В среде учёных бушевали страсти, составлялись планы ниспровержения Эйнштейна, у него появились яростные враги и пламенные почитатели. Но споры не разрешили сомнений. Теорию Эйнштейна можно было подтвердить или опровергнуть только одним-единственным образом — экспериментом. Первыми за дело принялись астрономы. Раз Эйнштейн утверждает, что луч света вблизи больших масс искривляется, — это надо увидеть!

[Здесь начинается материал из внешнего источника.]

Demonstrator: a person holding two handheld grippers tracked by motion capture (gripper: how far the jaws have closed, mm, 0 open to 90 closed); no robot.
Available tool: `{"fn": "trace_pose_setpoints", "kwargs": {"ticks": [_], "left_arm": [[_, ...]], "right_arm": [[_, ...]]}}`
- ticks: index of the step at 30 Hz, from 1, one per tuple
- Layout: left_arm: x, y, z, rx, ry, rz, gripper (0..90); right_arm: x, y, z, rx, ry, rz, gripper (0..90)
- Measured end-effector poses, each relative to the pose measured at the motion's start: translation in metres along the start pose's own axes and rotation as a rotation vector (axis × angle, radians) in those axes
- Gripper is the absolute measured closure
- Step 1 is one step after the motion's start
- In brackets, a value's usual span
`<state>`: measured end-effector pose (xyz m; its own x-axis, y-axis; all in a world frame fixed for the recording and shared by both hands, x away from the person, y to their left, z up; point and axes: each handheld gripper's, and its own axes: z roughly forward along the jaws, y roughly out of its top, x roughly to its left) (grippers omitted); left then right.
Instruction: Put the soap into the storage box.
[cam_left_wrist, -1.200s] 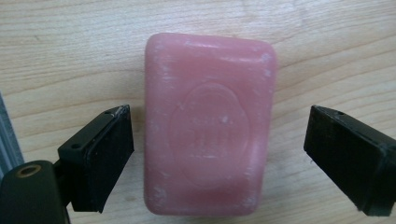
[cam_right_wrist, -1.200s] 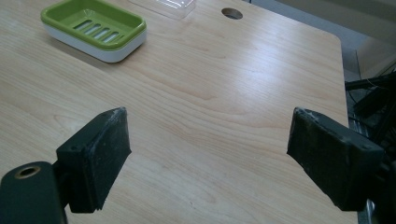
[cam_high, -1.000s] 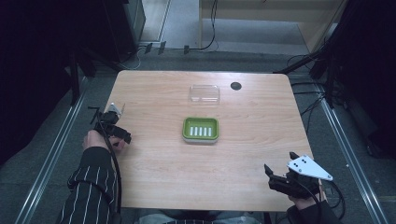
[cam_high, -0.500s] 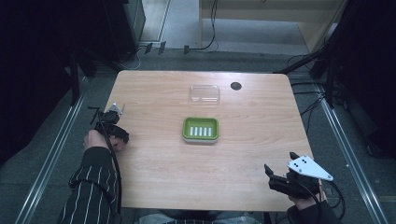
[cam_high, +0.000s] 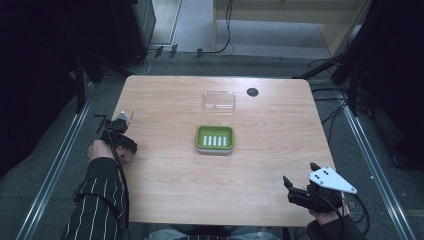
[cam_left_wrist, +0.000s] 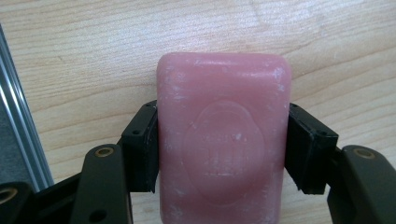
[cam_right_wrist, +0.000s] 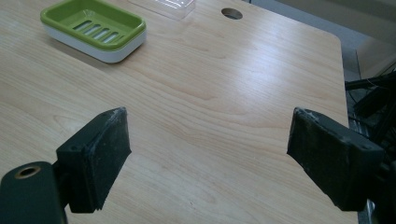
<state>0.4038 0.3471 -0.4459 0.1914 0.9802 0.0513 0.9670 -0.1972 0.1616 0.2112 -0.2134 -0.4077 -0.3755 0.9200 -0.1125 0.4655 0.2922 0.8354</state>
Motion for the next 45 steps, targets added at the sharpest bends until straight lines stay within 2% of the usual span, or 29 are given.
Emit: {"fn": "trace_pose_setpoints", "kwargs": {"ticks": [8,18,28,31,32,33,45], "left_arm": [[-0.004,0.0,-0.004,0.004,-0.014,0.077,39.0],[-0.018,0.005,-0.01,0.004,-0.022,0.172,39.0],[-0.036,0.01,-0.016,-0.018,-0.05,0.259,39.0],[-0.041,0.012,-0.018,-0.024,-0.08,0.279,39.0],[-0.041,0.012,-0.018,-0.024,-0.08,0.279,39.0],[-0.045,0.014,-0.019,-0.02,-0.078,0.301,39.1],[-0.071,0.024,-0.023,-0.023,-0.085,0.396,39.1]], "right_arm": [[0.0,0.0,0.0,-0.001,0.0,-0.001,13.5],[0.0,0.0,0.0,0.002,0.0,-0.001,13.5],[0.0,-0.001,-0.001,0.004,0.0,-0.001,13.5],[0.0,0.0,-0.001,0.003,0.0,-0.003,13.5],[0.0,0.0,-0.001,0.003,0.0,-0.003,13.5],[0.0,0.0,0.0,0.003,0.0,-0.003,13.5],[0.0,-0.001,-0.001,0.004,-0.001,-0.001,13.5]]}}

Случай сам шёл в руки. Приближалось солнечное затмение. И уравнения Эйнштейна подсказали эксперимент, который должен был раз и навсегда решить, чего стоит Эйнштейн. План был прост. Когда диск Луны закроет Солнце и потушит его блеск, станут видимыми звёздочки, оказавшиеся в этот момент вблизи Солнца. Их расположение на небе было специально измерено за полгода до затмения, когда Солнце было ещё далеко от них и не могло искривить идущие от них световые лучи. Впрочем, это была излишняя добросовестность — положение звёзд на небосводе давно занесёно со скрупулёзной точностью в астрономические каталоги. И если лучи света от звёзд действительно искривляются массой Солнца, то их координаты, измеренные во время затмения, будут другими, чем зафиксированные в каталогах.